Assignment 4

Exercise 1 (10 points)

Explain the assumptions we are making when performing Principle Component Analysis (PCA). What happens when these assumptions are violated?

Exercise 2 (10 points)

Answer the following questions regarding Principle Component Analysis.

Exercise 3 (10 points)

You will in this exercise explore a data set using PCA. The data comes from the #tidytuesday project and is about Student Loan Payments.

Load in the data using the following script.

library(tidymodels)
loans <- readr::read_csv("https://raw.githubusercontent.com/rfordatascience/tidytuesday/master/data/2019/2019-11-26/loans.csv") %>%
  select(-agency_name, -added) %>%
  drop_na()
  1. Use the prcomp() function to perform PCA on the loans data set. Set scale. = TRUE to perform scaling. What results are contained in this object? (hint: use the names() function)

  2. Calculate the amount of variance explained by each principal component. (hint: look at ?broom:::tidy.prcomp)

  3. Use the tidy() function to extract the loadings. Which variable contributed most to the first principle component? Second Component?

  4. Use the augment() function to get back the transformation and create a scatter plot of any two components of your choice.

Exercise 4 (15 points)

In this exercise, you are tasked to predict the weight of an animal in a zoo, based on which words are used to describe it. The animals data set can be downloaded here.

This data set contains 801 variables. The first variable weight is the natural log of the mean weight of the animal. The remaining variables are named tf_* which shows how many times the word * appears in the description of the animal.

Use {tidymodels} to set up a workflow to train a PC regression. We can do this by specifying a linear regression model, and create a preprocessor recipe with {recipes} that applies PCA transformation on the predictors using step_pca().

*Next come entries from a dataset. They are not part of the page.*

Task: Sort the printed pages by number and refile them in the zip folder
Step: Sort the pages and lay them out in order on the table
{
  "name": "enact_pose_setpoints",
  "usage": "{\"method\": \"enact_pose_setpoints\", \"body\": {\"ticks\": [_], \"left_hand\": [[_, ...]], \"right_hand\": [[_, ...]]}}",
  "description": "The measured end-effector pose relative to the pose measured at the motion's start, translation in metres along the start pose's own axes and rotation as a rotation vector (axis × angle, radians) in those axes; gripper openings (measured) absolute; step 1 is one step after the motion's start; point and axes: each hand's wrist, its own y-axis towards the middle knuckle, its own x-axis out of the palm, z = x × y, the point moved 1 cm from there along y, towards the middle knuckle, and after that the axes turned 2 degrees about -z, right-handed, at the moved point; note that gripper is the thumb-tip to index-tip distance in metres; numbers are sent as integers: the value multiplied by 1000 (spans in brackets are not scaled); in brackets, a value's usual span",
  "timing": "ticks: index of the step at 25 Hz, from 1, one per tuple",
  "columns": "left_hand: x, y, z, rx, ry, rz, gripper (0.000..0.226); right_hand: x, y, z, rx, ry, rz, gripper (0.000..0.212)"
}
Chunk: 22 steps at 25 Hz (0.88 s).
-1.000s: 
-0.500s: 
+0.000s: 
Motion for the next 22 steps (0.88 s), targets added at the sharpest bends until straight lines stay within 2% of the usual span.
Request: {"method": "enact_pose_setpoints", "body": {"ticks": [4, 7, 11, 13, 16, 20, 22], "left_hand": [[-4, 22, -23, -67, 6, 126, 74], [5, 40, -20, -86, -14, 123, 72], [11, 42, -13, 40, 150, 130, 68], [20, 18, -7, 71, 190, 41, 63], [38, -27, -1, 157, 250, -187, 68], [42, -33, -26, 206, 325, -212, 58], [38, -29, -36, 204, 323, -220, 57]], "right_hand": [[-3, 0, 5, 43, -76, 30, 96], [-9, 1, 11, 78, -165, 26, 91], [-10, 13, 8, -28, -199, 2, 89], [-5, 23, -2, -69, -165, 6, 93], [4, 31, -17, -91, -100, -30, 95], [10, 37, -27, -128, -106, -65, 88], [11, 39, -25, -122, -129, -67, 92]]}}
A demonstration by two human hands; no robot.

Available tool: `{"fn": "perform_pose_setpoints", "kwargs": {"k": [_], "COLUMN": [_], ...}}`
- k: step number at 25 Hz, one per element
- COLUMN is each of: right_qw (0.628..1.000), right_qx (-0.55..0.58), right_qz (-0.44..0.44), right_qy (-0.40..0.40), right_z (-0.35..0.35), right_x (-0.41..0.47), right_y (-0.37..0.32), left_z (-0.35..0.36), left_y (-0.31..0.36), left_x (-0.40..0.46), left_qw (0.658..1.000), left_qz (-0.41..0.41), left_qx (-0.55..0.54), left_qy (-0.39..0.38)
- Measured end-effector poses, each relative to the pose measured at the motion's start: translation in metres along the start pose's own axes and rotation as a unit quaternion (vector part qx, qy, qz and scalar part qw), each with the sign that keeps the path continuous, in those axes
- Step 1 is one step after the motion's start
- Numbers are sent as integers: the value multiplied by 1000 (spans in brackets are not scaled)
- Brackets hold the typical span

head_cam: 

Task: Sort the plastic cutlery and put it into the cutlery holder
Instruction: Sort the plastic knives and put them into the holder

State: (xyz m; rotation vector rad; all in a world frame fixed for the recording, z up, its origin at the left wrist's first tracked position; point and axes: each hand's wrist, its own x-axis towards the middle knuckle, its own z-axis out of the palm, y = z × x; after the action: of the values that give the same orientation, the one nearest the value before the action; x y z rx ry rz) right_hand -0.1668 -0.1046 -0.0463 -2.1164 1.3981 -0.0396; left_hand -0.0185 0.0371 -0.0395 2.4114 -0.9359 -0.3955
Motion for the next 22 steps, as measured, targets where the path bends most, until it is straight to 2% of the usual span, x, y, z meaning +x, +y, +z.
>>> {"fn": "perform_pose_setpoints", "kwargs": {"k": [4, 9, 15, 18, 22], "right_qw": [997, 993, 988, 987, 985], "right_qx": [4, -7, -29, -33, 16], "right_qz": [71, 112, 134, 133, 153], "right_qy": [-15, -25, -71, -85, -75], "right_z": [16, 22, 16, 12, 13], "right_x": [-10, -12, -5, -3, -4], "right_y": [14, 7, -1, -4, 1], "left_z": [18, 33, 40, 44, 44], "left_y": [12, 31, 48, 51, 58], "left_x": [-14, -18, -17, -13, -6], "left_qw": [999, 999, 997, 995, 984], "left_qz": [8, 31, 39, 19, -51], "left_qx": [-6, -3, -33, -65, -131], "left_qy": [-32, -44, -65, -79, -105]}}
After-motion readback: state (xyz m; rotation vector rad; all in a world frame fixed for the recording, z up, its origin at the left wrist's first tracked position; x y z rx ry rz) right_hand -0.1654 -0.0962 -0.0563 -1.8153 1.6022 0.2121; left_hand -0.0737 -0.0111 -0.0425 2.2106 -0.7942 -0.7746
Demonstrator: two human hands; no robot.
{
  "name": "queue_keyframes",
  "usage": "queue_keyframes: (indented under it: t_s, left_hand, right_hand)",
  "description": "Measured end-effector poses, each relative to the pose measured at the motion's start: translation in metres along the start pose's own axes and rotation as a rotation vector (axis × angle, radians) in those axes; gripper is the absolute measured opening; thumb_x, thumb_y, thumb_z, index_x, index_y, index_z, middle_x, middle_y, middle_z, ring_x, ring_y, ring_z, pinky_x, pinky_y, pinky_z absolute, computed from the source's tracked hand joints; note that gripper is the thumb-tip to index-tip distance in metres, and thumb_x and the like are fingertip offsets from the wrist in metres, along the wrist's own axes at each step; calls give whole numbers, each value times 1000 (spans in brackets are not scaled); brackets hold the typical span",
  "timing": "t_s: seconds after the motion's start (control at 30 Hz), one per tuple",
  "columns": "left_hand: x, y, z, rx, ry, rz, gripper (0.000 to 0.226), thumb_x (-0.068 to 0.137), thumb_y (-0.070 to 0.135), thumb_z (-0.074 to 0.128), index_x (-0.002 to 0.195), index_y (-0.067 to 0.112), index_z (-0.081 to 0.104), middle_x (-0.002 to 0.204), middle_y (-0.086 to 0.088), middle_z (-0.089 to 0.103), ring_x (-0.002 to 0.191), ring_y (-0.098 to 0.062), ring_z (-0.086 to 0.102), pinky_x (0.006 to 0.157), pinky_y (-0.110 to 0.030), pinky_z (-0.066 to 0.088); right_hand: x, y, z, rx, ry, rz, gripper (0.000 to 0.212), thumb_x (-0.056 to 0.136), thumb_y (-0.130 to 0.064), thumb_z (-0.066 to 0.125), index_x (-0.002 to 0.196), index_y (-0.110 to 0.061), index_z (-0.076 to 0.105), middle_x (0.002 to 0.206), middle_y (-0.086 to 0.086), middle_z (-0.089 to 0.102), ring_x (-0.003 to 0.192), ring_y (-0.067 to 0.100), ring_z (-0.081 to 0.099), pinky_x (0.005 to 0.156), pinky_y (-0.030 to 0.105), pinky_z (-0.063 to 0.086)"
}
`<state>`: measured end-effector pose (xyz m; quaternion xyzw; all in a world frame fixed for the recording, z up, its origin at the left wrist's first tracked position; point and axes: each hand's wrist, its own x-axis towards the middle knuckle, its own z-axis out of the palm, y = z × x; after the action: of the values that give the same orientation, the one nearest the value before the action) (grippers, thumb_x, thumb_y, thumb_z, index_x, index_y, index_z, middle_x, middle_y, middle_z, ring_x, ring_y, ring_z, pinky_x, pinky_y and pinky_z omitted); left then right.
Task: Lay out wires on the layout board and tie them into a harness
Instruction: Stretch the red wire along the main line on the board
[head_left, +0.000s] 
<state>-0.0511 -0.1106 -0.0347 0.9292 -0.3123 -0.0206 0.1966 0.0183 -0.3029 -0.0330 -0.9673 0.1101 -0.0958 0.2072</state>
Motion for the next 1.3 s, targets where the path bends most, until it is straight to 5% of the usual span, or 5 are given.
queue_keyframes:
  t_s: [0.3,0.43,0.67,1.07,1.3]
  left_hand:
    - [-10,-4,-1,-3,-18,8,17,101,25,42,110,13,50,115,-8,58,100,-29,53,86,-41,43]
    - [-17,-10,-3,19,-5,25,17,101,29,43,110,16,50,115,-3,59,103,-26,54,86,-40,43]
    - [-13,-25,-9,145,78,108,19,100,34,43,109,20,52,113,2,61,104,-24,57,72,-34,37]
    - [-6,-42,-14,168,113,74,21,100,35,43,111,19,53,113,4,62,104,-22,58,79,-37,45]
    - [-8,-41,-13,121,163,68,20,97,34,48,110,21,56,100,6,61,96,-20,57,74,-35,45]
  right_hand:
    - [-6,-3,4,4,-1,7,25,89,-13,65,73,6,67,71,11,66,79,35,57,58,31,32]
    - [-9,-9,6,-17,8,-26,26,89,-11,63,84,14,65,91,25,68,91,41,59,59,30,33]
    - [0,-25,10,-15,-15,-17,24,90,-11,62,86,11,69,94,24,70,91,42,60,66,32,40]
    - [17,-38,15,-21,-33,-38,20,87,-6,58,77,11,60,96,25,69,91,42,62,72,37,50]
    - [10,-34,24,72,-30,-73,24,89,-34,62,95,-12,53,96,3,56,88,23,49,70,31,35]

Use the threshold argument in step_pca() to only keep the principal components that explain 90% of the variance.

How well does this model perform on the testing data set?

Exercise 5 (10 points)

For part (a) through (c) indicate which of the statements are correct. Justify your answers.

  1. The lasso, relative to least squares, is:
    • More flexible and hence will give improved prediction accuracy when its increase in bias is less than its decrease in variance.
    • More flexible and hence will give improved prediction accuracy when its increase in variance is less than its decrease in bias.
    • Less flexible and hence will give improved prediction accuracy when its increase in bias is less than its decrease in variance.
    • Less flexible and hence will give improved prediction accuracy when its increase in variance is less than its decrease in bias.
  2. Repeat (a) for ridge regression relative to least squares.
  3. Repeat (a) for non-linear methods relative to least squares.

Exercise 6 (10 points)

Suppose we estimate the regression coefficients in a linear regression model by minimizing

\[ \sum_{i=1}^n \left( y_i - \beta_0 - \sum^p_{j=1}\beta_j x_{ij} \right)^2 + \lambda \sum_{j=1}^p \beta_j^2 \]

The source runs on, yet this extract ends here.